Accounting Students Learn the Language of Business
January 21, 2021 | By Stephen Caldwell
Note:This is part of a series of articles that examine what students learn by pursuing different undergraduate degree options at the Sam M. Walton College of Business at the University of Arkansas.
When I began this series on what students learn by pursuing different degree paths in business, I figured accounting would be one of the easiest to write.
It seems self-explanatory, right? The word accountant suggests these professionals account for things, and so obviously they learn to count those things and make sure everything adds up just as it should. After all, everyone knows there are only three types of accountants: Those who can add and those who can’t.
If you are a student trying to decide on a major and that lame joke immediately made sense, then accounting might just be for you. Ironically, that’s because it indicates you can think beyond the “counting” that’s involved in accounting.
After spending time researching the field and speaking with a few professors, I realized there’s much more to accounting than I thought. Accounting is less about high-level mathematics, for instance, and more about giving structure to unstructured situations by learning and speaking the language of business.
Being an all-out math geek, in other words, isn’t a prerequisite for earning a degree in accounting (like it might be for, say, engineering). Students who pursue an accounting major need to be comfortable with the basics of math, of course, but the more applicable aspect of math, one professor told me, is geometry, which is about how things work and fit together within the big picture rather than knowing models for complex fractional equations.

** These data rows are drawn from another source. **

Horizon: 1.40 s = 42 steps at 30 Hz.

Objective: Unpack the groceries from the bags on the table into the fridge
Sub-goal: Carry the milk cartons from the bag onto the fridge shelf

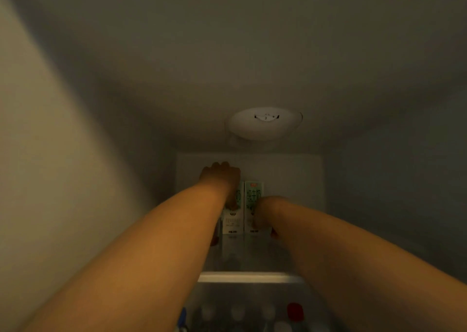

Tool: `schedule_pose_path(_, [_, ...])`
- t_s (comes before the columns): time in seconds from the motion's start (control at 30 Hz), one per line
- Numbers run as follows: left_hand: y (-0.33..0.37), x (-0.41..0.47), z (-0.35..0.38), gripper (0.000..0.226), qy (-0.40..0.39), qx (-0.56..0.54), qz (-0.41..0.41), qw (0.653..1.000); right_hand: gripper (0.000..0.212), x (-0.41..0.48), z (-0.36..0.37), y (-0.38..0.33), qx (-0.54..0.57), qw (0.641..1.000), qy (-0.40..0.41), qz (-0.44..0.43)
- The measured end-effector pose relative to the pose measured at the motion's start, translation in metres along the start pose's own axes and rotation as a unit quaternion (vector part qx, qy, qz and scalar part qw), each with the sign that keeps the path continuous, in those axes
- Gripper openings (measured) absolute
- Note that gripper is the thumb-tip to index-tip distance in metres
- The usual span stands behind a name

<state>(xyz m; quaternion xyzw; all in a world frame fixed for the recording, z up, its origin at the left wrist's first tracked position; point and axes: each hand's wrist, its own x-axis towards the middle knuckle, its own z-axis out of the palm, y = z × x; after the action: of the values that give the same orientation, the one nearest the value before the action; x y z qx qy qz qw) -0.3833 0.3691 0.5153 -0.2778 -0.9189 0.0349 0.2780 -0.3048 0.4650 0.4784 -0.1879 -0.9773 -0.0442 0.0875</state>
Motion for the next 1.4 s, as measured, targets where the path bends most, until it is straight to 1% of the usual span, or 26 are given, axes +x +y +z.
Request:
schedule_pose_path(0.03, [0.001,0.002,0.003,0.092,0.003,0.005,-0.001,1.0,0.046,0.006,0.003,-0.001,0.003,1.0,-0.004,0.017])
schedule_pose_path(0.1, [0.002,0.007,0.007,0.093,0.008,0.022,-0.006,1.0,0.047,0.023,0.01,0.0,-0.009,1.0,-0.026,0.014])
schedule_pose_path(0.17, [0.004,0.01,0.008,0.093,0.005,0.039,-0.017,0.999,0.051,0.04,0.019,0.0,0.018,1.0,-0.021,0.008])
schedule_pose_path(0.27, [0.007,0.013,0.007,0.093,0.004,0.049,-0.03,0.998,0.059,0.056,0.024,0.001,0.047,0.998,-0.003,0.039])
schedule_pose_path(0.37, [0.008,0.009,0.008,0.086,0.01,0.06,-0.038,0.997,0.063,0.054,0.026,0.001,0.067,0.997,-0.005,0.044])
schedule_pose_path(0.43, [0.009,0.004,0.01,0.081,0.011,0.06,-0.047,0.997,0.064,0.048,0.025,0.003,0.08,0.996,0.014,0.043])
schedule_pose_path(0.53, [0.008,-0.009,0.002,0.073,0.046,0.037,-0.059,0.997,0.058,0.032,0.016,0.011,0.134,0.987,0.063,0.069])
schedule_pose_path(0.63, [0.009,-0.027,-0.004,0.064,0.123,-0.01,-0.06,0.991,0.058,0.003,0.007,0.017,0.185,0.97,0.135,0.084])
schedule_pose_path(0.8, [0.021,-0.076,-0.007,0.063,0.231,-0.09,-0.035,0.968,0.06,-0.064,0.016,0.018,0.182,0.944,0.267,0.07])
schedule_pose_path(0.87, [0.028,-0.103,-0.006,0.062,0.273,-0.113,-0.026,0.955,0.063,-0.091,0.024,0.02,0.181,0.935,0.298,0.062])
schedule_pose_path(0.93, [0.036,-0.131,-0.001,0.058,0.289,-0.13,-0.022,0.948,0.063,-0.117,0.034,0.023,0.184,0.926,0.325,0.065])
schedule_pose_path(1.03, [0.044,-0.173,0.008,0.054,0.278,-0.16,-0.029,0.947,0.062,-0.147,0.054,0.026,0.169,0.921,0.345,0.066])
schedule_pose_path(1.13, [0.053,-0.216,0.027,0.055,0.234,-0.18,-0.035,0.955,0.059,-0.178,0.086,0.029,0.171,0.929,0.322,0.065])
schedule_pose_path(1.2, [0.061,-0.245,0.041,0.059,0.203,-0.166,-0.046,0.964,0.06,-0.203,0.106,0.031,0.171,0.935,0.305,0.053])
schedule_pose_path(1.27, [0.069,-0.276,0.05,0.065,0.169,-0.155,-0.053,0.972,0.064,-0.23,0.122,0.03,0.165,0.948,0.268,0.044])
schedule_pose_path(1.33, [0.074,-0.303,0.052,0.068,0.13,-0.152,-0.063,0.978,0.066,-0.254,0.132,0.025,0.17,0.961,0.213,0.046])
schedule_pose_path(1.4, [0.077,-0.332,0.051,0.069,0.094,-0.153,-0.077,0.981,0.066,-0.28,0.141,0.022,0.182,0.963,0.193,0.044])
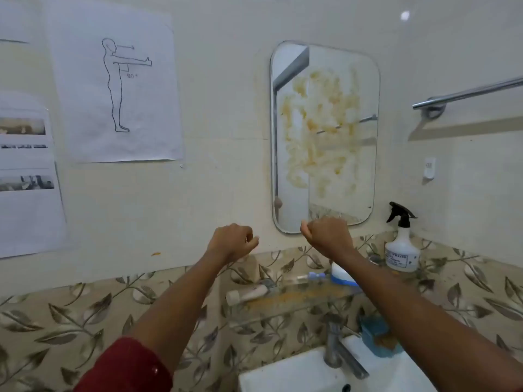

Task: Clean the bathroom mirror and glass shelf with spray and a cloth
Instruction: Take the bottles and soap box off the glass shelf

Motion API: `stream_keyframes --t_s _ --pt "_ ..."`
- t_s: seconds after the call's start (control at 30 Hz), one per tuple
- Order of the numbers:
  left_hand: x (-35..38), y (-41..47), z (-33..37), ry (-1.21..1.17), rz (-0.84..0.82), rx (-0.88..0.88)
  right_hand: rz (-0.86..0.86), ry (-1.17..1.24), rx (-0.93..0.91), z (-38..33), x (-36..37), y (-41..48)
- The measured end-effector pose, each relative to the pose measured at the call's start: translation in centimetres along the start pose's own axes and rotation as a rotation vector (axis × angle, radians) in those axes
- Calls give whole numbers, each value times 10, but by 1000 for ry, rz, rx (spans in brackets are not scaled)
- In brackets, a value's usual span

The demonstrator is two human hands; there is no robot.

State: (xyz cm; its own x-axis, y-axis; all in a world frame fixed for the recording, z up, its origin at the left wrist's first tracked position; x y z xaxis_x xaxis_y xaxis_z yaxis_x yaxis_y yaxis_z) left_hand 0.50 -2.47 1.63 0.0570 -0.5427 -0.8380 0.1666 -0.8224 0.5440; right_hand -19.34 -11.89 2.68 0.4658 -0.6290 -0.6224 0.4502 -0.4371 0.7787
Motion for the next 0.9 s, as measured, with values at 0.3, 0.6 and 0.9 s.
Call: stream_keyframes --t_s 0.3,0.6,0.9 --pt "94 -29 -26 -53 -610 -164 -605 267 155 20 81 -40" --pt "115 -33 -29 68 -434 -83 -772 146 34 5 119 -35" --pt "86 -52 -28 -492 -45 -277 -673 -191 -266 -24 137 -30"
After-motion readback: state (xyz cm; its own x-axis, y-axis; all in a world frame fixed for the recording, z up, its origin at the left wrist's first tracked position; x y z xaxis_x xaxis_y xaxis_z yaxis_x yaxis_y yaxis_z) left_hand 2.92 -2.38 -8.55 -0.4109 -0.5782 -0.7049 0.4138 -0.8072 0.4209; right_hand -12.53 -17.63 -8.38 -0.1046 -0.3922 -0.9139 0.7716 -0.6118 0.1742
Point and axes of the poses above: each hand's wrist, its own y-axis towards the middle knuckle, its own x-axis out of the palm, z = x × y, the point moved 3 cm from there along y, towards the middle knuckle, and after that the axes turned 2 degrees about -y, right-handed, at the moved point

So, if accounting is about giving structure to unstructured situations by using the language of business, what do students learn that allows them to do those things?
The language. Perhaps you’ve heard business leaders talk about the importance of knowing how to read financial statements. That’s because reading financial statements isn’t like reading a Harry Potter novel. However, they do tell important stories, but they use specific words and phrases about things like revenues, expenses, debt, taxation, receivables, payables and the like.
Accounting students learn what these terms mean and, more importantly, how to use them to the benefit their organization or client. In other words, students learn to tell the story about what the organization looks like, what the organization has done and what it might do in the future.
The structure. Businesses are built around transactions. Someone is compensated for their work. That’s a transaction. Someone buys a product. That’s a transaction. Someone provides a service for a fee. That’s a transaction. Someone orders a thousand widgets to go into a hundred whatchamacallits. That’s a transaction.
By themselves, those transactions are a small aspect of what’s happening in a business. But even small businesses are a combination of a great many interrelated transactions that quickly create complexity.
Accountants learn to give structure to these transactions so that they have meaning and usefulness to the business. The structure, for instance, can answer questions like what revenue will be created by the transactions, what resources are needed to make the transactions possible, what expenses are associated the transaction, or how are the transactions being misused.
A CPA might create public disclosure documents for a Fortune 500 company. A forensic accountant might use these skills to investigate financial fraud. And a management accountant might evaluate budget goals to help plan the future of the business.
Accounting, in a sense, is about seeing the forest, not just the trees, and using logical thought processes to understand how to keep that forest healthy.
All the things students learn point them toward licensure, which is a decades-old mark of credibility that verifies financial knowledge and accounting skills. The William Dillard Department of Accounting at the University of Arkansas, for instance, offers a five-year program that allows students to earn both a bachelor’s and a master's degree in a five-year period so that they finish with enough hours to qualify to take the CPA exam.
In the modern work environment, accounting majors take what they learn and apply it as trusted advisers in a variety of areas. Some enter public accounting where they do things like audits and taxes. Some work in industry doing corporate accounting. Others work in government, in non-profits or in entrepreneurial companies.
This allows them to use their skills in areas where they have passions – such as working for a professional sports team, a symphony, a retailer, a real estate investment firm, a university, a church or with law enforcement.
Most accounting roles involve finances, of course, but accountants give structure to just about anything in a business that needs to be measured and reported. For instance, accountants might examine a business’s sustainability efforts or the effectiveness of equality and diversity programs.
Top programs like the one at the Walton College provide opportunities for internships and mentoring that help prepare students for the job market, while also providing assistance in landing jobs. When they graduate, these students actually qualify as three types of accountants – those who speak the language of business, those who give structure to the unstructured and those who don’t have to move back home with their parents.
And that adds up to a bright future.